| Task details |
All lines before the one containing "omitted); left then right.", plus that line itself, are to be printed exactly as they appear below.

**** Records ****

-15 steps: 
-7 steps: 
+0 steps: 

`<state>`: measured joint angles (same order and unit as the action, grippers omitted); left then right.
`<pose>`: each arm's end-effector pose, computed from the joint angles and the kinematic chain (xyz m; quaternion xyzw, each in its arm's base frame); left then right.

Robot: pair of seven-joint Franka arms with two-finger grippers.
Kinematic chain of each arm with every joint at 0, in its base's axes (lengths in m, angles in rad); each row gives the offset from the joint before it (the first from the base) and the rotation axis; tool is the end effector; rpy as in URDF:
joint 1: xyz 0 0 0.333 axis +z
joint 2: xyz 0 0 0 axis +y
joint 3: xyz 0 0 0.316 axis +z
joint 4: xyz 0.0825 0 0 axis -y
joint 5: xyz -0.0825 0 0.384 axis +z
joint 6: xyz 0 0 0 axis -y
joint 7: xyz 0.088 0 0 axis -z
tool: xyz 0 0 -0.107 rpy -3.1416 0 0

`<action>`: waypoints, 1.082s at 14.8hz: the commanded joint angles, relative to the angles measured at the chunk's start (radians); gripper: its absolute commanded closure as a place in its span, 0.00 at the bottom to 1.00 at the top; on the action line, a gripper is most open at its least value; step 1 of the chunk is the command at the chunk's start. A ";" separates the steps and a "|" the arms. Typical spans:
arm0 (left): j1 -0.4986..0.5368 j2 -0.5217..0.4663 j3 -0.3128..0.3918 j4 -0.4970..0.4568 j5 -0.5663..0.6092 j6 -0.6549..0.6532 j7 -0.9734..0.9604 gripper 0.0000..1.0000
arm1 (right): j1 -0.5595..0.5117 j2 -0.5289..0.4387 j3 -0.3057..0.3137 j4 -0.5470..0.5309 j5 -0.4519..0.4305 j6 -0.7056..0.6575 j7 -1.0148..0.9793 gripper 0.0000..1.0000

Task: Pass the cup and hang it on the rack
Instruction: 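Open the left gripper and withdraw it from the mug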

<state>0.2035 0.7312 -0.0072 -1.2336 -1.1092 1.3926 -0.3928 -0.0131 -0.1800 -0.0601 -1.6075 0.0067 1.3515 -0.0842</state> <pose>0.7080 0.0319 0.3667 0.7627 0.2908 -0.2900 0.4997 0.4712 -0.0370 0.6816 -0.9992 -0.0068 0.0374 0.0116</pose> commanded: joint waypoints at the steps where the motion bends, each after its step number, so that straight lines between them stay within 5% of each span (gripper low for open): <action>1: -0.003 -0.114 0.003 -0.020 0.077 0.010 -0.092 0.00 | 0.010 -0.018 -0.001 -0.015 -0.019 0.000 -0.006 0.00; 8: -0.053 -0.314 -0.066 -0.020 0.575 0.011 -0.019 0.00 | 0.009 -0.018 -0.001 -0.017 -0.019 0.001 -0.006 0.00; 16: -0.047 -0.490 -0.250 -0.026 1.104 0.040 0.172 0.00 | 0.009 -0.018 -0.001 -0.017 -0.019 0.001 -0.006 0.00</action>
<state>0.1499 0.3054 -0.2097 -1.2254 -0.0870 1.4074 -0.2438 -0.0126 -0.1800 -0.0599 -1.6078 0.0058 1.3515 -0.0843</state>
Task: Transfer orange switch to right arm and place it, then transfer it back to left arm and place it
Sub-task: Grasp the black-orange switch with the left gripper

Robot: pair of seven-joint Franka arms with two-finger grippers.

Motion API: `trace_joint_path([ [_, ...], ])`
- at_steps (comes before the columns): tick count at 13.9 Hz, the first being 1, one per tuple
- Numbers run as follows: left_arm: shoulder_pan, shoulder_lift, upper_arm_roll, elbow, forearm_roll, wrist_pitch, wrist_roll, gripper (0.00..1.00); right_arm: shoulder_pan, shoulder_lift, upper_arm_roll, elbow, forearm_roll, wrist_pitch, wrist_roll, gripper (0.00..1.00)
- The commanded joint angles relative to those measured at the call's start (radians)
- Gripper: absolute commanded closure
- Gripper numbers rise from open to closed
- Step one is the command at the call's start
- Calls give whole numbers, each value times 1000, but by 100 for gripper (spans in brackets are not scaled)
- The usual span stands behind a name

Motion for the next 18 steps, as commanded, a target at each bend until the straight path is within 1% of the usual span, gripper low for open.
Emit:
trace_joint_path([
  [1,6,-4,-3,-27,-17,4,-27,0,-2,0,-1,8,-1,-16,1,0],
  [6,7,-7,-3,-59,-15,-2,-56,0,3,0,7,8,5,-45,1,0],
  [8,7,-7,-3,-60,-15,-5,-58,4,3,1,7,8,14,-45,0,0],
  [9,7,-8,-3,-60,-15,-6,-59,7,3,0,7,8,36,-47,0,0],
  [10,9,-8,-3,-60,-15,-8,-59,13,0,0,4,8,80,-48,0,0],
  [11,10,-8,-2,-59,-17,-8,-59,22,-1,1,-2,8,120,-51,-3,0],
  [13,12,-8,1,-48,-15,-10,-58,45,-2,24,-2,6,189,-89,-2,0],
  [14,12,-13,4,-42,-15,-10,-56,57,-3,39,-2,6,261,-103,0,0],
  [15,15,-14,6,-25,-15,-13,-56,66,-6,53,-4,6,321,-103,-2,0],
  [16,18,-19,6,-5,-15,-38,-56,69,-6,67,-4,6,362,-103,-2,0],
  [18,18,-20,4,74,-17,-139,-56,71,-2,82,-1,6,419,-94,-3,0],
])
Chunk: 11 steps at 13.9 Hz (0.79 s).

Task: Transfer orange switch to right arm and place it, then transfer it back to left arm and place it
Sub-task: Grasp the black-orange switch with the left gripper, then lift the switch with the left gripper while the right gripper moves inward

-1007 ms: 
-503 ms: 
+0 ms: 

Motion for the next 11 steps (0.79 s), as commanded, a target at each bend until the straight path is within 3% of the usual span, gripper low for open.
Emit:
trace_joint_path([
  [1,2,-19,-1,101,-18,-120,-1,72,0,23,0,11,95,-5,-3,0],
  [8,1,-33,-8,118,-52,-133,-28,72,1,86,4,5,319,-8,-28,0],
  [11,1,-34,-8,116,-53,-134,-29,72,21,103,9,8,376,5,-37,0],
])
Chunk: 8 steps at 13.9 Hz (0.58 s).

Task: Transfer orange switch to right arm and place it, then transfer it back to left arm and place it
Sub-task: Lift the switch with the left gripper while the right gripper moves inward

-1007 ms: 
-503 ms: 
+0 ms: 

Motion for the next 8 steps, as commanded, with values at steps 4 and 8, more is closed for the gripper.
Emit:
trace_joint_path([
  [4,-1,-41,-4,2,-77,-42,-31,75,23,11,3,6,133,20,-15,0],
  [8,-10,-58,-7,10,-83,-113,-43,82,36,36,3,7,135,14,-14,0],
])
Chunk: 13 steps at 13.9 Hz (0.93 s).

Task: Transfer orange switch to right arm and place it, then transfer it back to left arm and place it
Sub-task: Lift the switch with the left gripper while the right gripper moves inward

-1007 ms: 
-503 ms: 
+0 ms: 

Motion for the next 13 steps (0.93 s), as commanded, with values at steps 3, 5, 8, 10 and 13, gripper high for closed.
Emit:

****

| Finished exercise |
-15 steps: 
-7 steps: 
+0 steps: 

`<state>`: measured joint angles (same order and unit as the action, grippers omitted); left then right.

There is no more to this exercise.